>>>
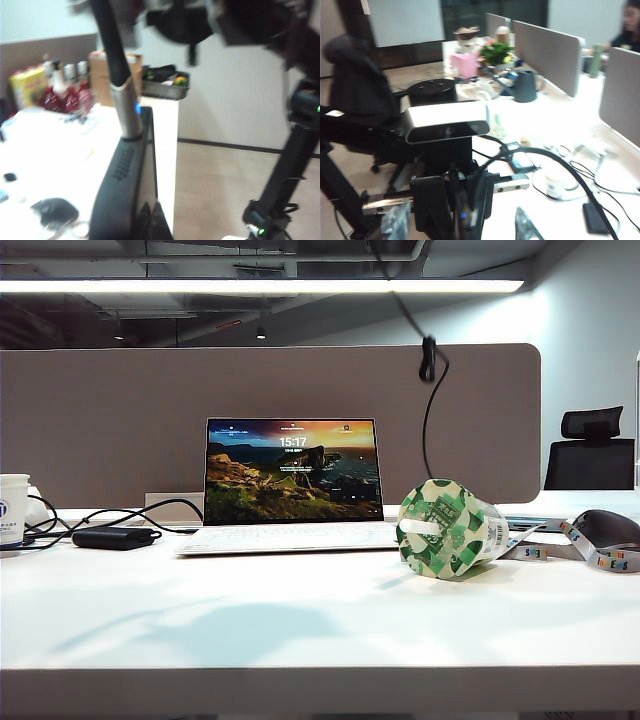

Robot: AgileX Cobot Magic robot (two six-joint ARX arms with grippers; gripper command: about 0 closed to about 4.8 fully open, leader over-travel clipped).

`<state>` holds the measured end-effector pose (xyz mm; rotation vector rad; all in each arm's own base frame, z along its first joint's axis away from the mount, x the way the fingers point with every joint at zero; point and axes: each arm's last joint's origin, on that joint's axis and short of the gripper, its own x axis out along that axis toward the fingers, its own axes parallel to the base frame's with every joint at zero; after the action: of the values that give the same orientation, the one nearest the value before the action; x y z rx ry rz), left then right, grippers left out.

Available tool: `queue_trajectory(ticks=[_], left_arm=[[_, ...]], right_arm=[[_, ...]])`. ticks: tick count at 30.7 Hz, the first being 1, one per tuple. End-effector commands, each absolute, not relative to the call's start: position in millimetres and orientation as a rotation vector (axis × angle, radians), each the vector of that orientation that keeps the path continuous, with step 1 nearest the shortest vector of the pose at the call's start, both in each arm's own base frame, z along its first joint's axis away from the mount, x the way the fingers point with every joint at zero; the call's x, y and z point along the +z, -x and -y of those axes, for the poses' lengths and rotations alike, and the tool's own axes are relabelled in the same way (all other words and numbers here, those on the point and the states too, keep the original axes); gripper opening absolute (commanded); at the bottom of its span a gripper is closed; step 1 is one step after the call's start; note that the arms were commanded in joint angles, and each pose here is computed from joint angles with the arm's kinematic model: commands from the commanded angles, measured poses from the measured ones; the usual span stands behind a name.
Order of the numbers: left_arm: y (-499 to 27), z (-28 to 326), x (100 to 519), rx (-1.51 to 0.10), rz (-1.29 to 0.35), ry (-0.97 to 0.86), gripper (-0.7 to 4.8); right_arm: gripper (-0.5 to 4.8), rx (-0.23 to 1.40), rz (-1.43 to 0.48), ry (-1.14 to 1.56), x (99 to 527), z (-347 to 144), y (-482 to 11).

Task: Pick up the black phone, pick up the charger plug, insert the charger plug into the phone's charging port, and finally place the connected phone back on the desk.

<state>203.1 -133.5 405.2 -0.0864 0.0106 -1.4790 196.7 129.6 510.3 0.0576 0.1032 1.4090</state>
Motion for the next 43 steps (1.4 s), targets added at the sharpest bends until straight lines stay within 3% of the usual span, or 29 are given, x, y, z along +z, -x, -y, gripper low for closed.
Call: queue_trajectory(ticks=[1,2,4,5,9,21,43], left_arm=[[-204.6,132.4,402.4,-1.36,-0.037,0.066,-0.07],[-205.8,132.4,400.6,-1.328,-0.054,0.067,-0.07],[-211.5,133.5,394.4,-1.244,-0.102,0.076,-0.07],[-215.4,134.8,390.1,-1.213,-0.13,0.079,-0.07],[-236.8,145.5,368.7,-1.183,-0.222,0.089,-0.07],[-288.3,171.7,299.2,-1.142,-0.462,0.113,-0.07],[-339.3,195.8,189.3,-1.023,-0.698,0.141,-0.07]], right_arm=[[2.24,1.321,-0.155,-0.066,510.3,-122.1,-188.3],[2.03,1.304,-0.174,-0.069,509.0,-121.3,-187.4],[0.95,1.255,-0.232,-0.07,503.7,-120.5,-187.8],[-0.08,1.239,-0.257,-0.06,500.7,-120.0,-187.5],[-0.03,1.114,-0.288,-0.043,498.1,-116.5,-186.7],[-0.03,1.114,-0.298,-0.043,498.8,-113.6,-181.1],[-0.03,1.114,-0.332,-0.023,494.7,-113.1,-180.1]])
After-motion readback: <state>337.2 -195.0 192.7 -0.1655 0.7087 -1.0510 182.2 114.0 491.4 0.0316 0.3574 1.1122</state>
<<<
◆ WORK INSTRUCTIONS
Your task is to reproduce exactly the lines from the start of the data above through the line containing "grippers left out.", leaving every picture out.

◆ OUTPUT BELOW
Robot: AgileX Cobot Magic robot (two six-joint ARX arms with grippers; gripper command: about 0 closed to about 4.8 fully open, leader over-travel clipped).

`<state>` holds the measured end-effector pose (xyz mm; rotation vector rad; all in each arm's own base frame, z along its first joint's axis away from the mount, x the way the fingers point with every joint at zero; point and axes: each arm's last joint's origin, on that joint's axis and short of the gripper, its own x axis out along that axis toward the fingers, its own axes parallel to the base frame's with every joint at zero; after the action: of the values that give the same orientation, the one nearest the value before the action; x y z rx ry rz), left then right, grippers left out.

The exercise is finished.